TASK ITEM:
What lines in the records below include the word "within"? Return each one.

↓

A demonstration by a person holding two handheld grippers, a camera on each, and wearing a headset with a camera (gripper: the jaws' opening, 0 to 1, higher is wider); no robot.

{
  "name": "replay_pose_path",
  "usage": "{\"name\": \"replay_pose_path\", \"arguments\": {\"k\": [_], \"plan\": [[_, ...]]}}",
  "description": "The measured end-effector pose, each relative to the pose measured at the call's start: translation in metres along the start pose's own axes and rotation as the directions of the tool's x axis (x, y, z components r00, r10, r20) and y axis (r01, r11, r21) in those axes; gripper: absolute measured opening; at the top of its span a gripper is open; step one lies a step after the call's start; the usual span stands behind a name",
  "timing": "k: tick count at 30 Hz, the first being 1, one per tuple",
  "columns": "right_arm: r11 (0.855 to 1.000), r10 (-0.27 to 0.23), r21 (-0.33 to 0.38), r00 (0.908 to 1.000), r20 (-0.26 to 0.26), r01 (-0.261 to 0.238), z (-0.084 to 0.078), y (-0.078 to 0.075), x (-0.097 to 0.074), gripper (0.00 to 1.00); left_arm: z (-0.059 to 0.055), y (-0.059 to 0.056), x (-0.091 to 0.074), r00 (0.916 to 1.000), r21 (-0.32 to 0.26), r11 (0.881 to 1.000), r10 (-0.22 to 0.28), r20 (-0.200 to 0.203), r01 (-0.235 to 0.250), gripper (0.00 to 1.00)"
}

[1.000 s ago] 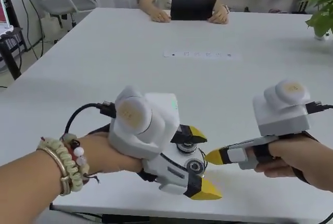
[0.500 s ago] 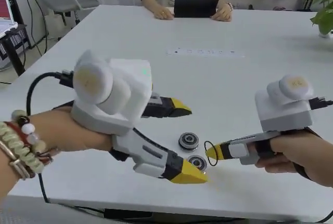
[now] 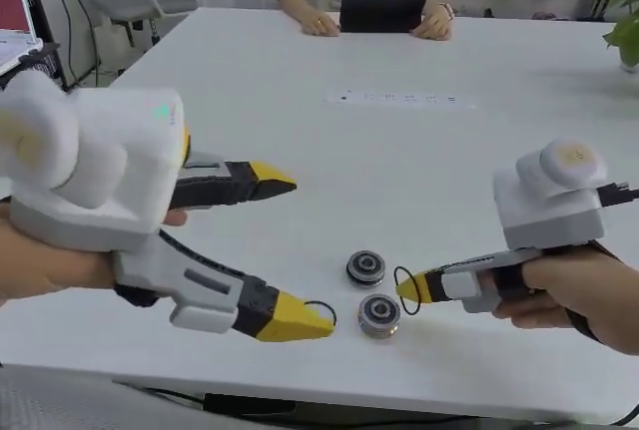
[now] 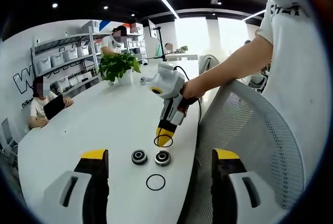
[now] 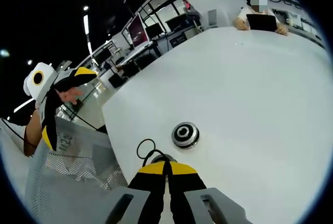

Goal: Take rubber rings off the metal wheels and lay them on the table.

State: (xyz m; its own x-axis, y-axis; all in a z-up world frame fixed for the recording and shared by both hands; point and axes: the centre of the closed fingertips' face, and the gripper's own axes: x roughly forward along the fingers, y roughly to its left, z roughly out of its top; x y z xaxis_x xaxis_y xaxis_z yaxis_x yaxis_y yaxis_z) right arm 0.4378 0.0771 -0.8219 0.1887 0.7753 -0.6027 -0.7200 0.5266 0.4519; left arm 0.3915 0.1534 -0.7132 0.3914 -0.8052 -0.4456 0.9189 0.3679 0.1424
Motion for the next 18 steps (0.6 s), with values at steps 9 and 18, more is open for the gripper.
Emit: {"name": "replay_pose_path", "arguments": {"k": [9, 18], "plan": [[1.0, 0.003, -0.001, 1.0, -0.004, -0.003, 0.0, 0.001, 0.0, 0.0, -0.018, 0.007, -0.025, 0.9958, -0.089, 0.992, 0.089, 0.018, -0.087, 0.86], [1.0, 0.003, 0.001, 1.0, 0.002, -0.003, 0.001, 0.001, 0.0, 0.0, -0.043, 0.008, -0.032, 0.9906, -0.183, 0.974, 0.137, 0.01, -0.133, 0.9]]}}
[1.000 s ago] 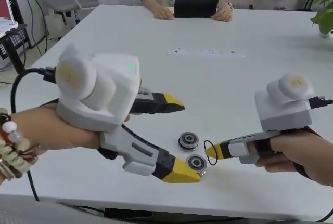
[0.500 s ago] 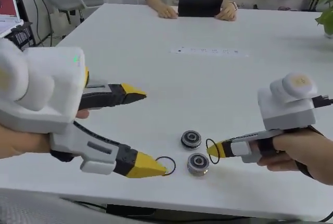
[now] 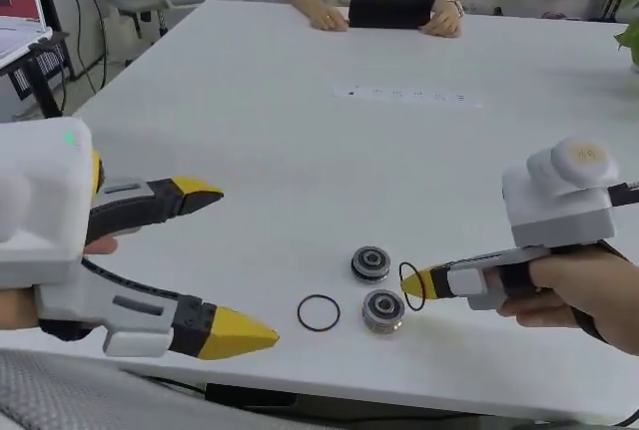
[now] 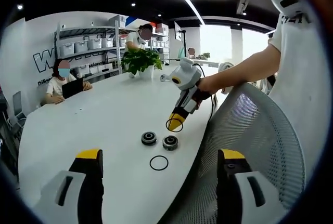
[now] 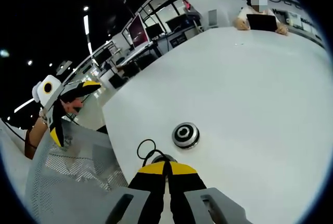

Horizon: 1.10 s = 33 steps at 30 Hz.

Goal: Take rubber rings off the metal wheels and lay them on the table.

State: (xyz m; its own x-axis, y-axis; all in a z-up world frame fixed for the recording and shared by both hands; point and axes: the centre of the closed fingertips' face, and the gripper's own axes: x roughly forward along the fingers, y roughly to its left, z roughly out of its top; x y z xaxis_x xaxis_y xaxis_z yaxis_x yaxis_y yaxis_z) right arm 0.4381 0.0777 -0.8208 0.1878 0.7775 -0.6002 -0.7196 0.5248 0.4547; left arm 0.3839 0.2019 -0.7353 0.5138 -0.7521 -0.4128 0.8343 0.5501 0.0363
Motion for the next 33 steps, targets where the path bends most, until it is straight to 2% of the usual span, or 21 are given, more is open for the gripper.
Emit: {"name": "replay_pose_path", "arguments": {"k": [5, 9, 12, 17, 21, 27, 33], "plan": [[1.0, -0.001, 0.002, 1.0, -0.001, 0.001, 0.0, 0.0, 0.0, 0.0, -0.01, 0.003, -0.002, 0.9997, -0.03, 0.999, 0.014, -0.019, -0.014, 0.91], [1.0, 0.001, 0.001, 1.0, -0.002, -0.001, 0.0, 0.0, 0.001, 0.0, -0.011, 0.007, -0.002, 0.9997, -0.067, 0.997, 0.024, -0.003, -0.024, 0.92], [1.0, 0.002, -0.001, 1.0, -0.001, -0.002, 0.0, 0.0, 0.001, 0.0, -0.015, 0.007, 0.0, 0.9996, -0.086, 0.996, 0.029, -0.009, -0.029, 0.93], [1.0, 0.001, 0.005, 1.0, 0.007, -0.001, 0.001, 0.001, 0.0, 0.0, -0.025, 0.004, 0.002, 0.9991, -0.117, 0.993, 0.018, -0.039, -0.023, 0.96], [1.0, 0.002, 0.009, 0.9999, 0.017, -0.003, 0.003, 0.002, -0.001, 0.0, -0.024, 0.003, 0.003, 0.9996, -0.134, 0.991, 0.014, -0.024, -0.017, 0.96], [1.0, 0.007, 0.003, 0.9992, 0.04, -0.007, 0.01, 0.005, -0.003, 0.0, -0.025, 0.001, 0.004, 0.9996, -0.143, 0.99, 0.006, -0.029, -0.01, 0.96], [1.0, -0.002, 0.0, 0.9992, 0.039, 0.002, 0.011, 0.006, -0.002, 0.0, -0.026, -0.001, 0.005, 0.9995, -0.161, 0.987, -0.008, -0.031, 0.003, 0.98]]}}
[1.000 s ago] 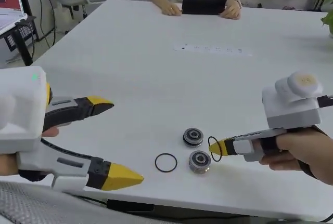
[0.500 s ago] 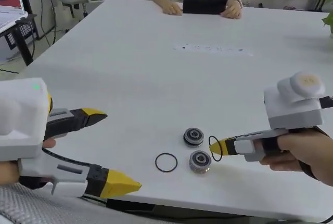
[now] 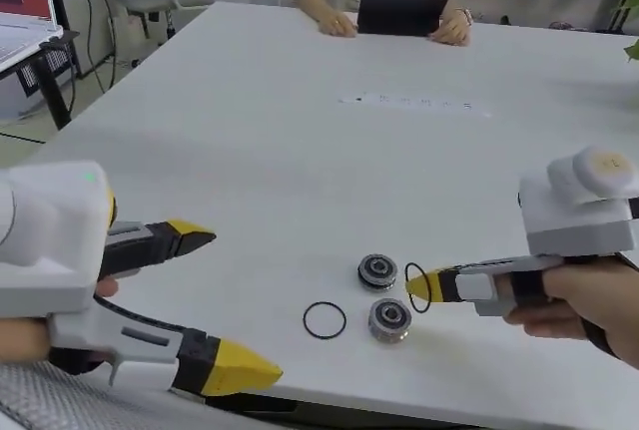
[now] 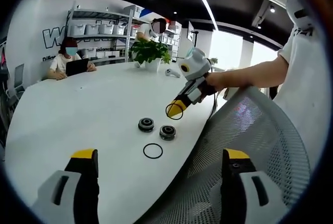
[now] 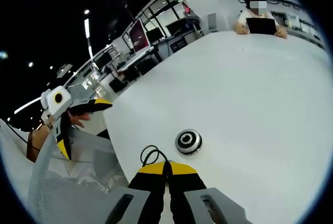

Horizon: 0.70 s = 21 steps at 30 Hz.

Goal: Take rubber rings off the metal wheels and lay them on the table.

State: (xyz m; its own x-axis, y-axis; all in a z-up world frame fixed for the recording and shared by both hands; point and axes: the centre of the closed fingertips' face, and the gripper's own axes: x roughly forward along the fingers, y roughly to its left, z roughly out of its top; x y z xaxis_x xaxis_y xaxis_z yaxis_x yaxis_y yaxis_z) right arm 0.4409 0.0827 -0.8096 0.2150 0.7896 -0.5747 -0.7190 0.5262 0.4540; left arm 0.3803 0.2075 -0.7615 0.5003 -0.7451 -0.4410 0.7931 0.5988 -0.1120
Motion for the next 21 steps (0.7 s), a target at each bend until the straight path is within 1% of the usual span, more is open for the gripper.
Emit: {"name": "replay_pose_path", "arguments": {"k": [3, 6, 12, 21], "plan": [[1.0, 0.0, 0.002, 0.9999, 0.017, 0.0, 0.004, 0.002, -0.001, 0.0, 0.0, 0.001, -0.001, 1.0, -0.009, 1.0, 0.005, 0.008, -0.005, 0.98], [1.0, 0.002, 0.005, 0.9994, 0.034, -0.002, 0.008, 0.004, -0.001, 0.0, 0.0, 0.003, -0.001, 0.9999, -0.022, 1.0, 0.013, 0.008, -0.013, 0.98], [1.0, -0.013, 0.001, 0.9996, 0.027, 0.013, 0.008, 0.003, 0.0, 0.0, -0.003, 0.003, -0.001, 0.9999, -0.006, 1.0, 0.015, -0.008, -0.015, 0.97], [1.0, -0.018, 0.001, 0.9987, 0.047, 0.018, 0.013, 0.003, -0.001, 0.0, -0.006, 0.003, 0.0, 0.9994, -0.001, 1.0, 0.018, -0.028, -0.018, 0.96]]}}
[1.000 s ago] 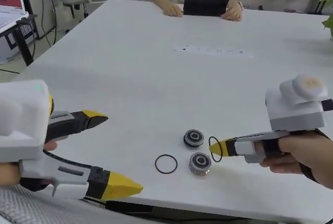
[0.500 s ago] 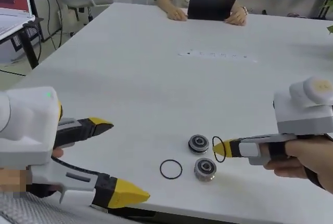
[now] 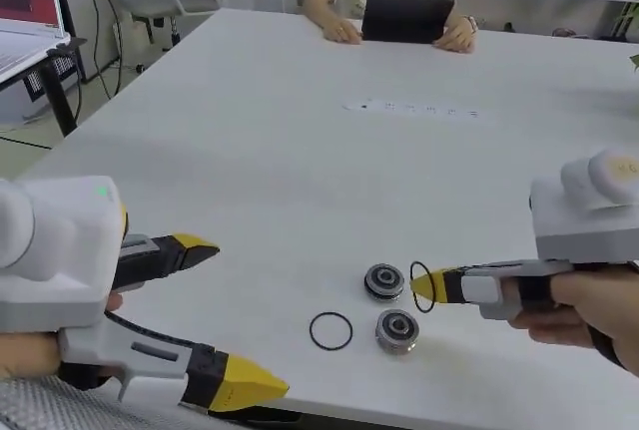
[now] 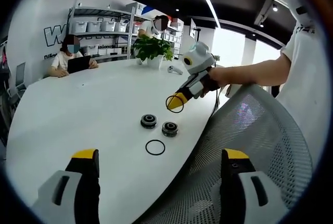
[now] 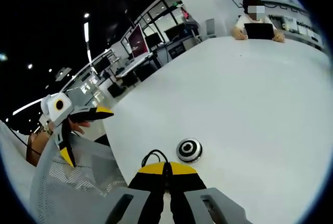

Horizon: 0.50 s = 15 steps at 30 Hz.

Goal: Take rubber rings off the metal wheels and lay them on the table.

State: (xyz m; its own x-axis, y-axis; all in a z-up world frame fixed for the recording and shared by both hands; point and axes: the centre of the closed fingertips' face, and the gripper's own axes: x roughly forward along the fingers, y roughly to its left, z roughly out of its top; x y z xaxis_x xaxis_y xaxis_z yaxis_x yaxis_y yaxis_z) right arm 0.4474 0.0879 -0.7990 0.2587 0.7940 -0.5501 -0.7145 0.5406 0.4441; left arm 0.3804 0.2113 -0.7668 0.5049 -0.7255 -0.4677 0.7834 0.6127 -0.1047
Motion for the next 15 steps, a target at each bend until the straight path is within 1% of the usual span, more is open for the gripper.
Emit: {"name": "replay_pose_path", "arguments": {"k": [15], "plan": [[1.0, 0.012, -0.003, 0.9997, 0.021, -0.012, 0.0063, 0.0059, 0.0011, 0.0, -0.0007, -0.0001, 0.0001, 1.0, -0.004, 1.0, -0.003, -0.003, 0.003, 0.95]]}}
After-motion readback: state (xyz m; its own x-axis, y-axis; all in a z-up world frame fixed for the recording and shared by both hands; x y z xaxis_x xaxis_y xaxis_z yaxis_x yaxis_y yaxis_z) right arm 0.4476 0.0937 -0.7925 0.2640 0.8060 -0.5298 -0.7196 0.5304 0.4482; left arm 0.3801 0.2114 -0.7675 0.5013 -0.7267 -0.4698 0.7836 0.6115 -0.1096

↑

RESPONSE TO THE EXERCISE:
Motion for the next 21 steps (0.7 s), a target at each bend until the straight path is within 1% of the usual span, more is open for the gripper.
Motion for the next 15 steps, a target at each bend until the straight path is within 1% of the usual span, more is open for the gripper.

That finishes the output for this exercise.